Exercise details:
Which lines of the entries below include "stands"? List them all.

• • •

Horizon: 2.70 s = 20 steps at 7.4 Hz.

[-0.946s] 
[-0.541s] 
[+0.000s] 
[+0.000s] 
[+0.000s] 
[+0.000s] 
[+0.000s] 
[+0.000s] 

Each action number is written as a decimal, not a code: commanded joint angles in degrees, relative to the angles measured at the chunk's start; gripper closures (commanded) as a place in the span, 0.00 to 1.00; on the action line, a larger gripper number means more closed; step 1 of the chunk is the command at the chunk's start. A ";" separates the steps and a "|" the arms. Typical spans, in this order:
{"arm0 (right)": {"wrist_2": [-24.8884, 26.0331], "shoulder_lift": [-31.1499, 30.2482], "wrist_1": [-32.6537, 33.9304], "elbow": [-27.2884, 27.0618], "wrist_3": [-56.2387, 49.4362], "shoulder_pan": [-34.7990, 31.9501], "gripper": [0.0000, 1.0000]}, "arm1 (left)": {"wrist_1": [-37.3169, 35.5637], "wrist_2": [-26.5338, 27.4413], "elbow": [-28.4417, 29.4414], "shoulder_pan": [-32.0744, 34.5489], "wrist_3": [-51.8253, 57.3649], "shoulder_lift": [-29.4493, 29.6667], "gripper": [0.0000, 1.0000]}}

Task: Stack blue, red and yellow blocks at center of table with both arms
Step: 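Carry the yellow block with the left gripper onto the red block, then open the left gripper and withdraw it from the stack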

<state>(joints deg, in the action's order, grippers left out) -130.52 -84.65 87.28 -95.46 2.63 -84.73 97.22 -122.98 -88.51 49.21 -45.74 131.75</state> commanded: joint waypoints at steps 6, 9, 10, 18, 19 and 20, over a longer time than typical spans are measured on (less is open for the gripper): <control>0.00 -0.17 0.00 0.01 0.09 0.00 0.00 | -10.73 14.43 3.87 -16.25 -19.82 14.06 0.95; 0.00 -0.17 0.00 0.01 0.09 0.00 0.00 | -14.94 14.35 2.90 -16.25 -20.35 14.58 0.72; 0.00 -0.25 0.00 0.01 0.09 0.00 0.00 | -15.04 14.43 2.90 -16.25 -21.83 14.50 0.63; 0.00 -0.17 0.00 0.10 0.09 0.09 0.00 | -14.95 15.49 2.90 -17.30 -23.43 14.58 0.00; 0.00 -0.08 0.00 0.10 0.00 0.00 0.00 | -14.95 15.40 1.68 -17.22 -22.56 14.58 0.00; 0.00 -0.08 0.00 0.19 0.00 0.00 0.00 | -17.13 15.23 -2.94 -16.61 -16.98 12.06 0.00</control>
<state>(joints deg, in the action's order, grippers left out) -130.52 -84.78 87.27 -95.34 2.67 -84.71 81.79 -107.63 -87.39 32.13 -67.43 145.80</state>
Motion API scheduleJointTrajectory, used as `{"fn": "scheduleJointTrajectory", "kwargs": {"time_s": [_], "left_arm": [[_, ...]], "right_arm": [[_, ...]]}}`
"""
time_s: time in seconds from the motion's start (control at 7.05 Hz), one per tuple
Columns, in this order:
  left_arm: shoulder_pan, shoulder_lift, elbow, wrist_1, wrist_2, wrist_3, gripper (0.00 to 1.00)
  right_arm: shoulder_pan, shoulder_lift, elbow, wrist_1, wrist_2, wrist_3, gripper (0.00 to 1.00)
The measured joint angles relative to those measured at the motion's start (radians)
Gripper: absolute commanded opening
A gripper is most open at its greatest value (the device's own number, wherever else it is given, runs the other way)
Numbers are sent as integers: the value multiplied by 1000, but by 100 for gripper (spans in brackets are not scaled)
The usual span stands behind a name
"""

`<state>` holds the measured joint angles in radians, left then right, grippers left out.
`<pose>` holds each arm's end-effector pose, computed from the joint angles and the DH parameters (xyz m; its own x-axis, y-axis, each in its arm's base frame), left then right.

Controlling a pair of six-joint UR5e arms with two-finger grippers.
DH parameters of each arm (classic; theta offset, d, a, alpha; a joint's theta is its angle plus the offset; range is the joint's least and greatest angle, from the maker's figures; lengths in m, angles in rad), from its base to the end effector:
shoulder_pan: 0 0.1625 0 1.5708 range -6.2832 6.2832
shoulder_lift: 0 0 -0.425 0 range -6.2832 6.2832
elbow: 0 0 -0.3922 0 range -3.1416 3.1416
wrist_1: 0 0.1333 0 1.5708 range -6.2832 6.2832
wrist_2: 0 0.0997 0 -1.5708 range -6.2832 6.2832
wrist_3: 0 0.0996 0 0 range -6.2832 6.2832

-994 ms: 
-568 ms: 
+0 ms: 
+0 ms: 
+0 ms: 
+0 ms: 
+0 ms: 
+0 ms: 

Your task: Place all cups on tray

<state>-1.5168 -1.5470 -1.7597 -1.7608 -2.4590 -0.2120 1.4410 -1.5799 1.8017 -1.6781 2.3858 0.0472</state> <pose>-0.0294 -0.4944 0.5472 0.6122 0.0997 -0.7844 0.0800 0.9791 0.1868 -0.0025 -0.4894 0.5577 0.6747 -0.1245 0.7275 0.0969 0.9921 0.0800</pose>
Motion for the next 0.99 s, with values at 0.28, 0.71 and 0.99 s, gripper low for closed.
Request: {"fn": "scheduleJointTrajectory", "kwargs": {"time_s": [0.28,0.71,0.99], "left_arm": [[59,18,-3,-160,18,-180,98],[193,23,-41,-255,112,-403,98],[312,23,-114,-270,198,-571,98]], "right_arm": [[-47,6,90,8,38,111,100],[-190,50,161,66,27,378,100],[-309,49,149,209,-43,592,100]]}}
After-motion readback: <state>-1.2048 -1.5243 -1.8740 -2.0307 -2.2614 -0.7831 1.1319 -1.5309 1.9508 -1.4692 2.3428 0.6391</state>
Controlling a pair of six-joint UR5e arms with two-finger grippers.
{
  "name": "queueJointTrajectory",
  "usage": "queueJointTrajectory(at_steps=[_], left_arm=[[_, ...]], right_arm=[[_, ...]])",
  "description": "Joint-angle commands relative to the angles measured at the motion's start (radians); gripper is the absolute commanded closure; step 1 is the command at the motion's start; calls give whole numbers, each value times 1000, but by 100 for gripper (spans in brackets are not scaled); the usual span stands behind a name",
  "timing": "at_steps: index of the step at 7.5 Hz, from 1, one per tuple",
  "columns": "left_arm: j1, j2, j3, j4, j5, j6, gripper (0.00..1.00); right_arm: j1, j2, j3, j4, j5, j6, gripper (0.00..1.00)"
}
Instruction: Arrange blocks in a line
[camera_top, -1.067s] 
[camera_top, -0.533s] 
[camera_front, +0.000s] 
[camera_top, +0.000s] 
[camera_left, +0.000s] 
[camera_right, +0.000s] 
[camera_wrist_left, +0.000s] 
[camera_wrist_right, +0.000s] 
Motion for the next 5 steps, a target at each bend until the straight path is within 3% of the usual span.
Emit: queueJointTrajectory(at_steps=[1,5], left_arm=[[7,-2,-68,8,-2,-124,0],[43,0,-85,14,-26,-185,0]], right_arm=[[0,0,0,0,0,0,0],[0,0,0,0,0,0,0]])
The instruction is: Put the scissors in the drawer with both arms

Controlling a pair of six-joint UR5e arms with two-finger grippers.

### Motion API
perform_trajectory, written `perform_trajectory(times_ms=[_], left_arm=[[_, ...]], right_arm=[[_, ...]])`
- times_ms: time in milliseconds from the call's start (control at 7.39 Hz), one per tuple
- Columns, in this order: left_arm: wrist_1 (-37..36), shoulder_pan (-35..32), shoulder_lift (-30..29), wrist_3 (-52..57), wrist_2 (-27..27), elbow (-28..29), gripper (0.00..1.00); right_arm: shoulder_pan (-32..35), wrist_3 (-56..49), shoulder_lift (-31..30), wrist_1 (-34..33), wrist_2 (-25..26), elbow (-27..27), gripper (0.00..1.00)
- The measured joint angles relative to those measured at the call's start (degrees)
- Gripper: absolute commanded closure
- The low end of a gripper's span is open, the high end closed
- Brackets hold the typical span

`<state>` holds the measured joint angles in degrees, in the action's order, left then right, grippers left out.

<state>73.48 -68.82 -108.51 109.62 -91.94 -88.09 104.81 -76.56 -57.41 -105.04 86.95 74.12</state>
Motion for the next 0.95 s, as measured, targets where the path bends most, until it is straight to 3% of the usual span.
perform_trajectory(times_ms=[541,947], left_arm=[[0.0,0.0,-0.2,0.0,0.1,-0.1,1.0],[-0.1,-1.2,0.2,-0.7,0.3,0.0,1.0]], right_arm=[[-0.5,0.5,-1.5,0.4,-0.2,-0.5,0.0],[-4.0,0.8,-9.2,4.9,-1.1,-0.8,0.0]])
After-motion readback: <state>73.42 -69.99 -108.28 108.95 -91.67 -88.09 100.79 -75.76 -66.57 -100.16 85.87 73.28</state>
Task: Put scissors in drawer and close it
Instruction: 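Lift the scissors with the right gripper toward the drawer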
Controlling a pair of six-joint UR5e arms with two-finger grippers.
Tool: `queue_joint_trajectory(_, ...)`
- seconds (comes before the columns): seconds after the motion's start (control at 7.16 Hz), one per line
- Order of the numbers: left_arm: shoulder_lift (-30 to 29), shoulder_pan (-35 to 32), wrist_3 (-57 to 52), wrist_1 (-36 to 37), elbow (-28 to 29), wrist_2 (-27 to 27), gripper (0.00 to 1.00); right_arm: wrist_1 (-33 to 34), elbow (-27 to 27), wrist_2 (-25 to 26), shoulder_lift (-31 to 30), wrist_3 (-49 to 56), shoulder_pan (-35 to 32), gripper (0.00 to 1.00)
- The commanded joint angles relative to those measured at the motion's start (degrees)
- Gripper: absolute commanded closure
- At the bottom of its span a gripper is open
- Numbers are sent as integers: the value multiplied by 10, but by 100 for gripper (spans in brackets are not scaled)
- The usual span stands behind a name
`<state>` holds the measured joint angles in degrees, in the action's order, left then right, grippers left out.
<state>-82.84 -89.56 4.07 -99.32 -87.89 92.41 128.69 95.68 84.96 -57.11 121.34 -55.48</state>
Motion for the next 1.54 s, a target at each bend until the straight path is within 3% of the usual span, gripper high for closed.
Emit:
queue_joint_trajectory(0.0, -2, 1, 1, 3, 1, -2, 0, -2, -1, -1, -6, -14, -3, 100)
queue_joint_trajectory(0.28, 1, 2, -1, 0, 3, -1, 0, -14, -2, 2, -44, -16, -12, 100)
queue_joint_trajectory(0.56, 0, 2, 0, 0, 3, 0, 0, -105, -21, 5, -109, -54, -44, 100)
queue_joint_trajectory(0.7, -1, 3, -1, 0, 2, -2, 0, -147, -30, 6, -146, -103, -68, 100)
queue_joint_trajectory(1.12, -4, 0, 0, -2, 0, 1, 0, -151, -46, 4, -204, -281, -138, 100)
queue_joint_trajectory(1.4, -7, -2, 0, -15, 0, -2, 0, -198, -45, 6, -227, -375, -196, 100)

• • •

Answer section:
The usual span stands behind a name
  "description": "Joint-angle commands relative to the angles measured at the motion's start (radians); gripper is the absolute commanded closure; step 1 is the command at the motion's start; calls give whole numbers, each value times 1000, but by 100 for gripper (spans in brackets are not scaled); the usual span stands behind a name",
- The usual span stands behind a name

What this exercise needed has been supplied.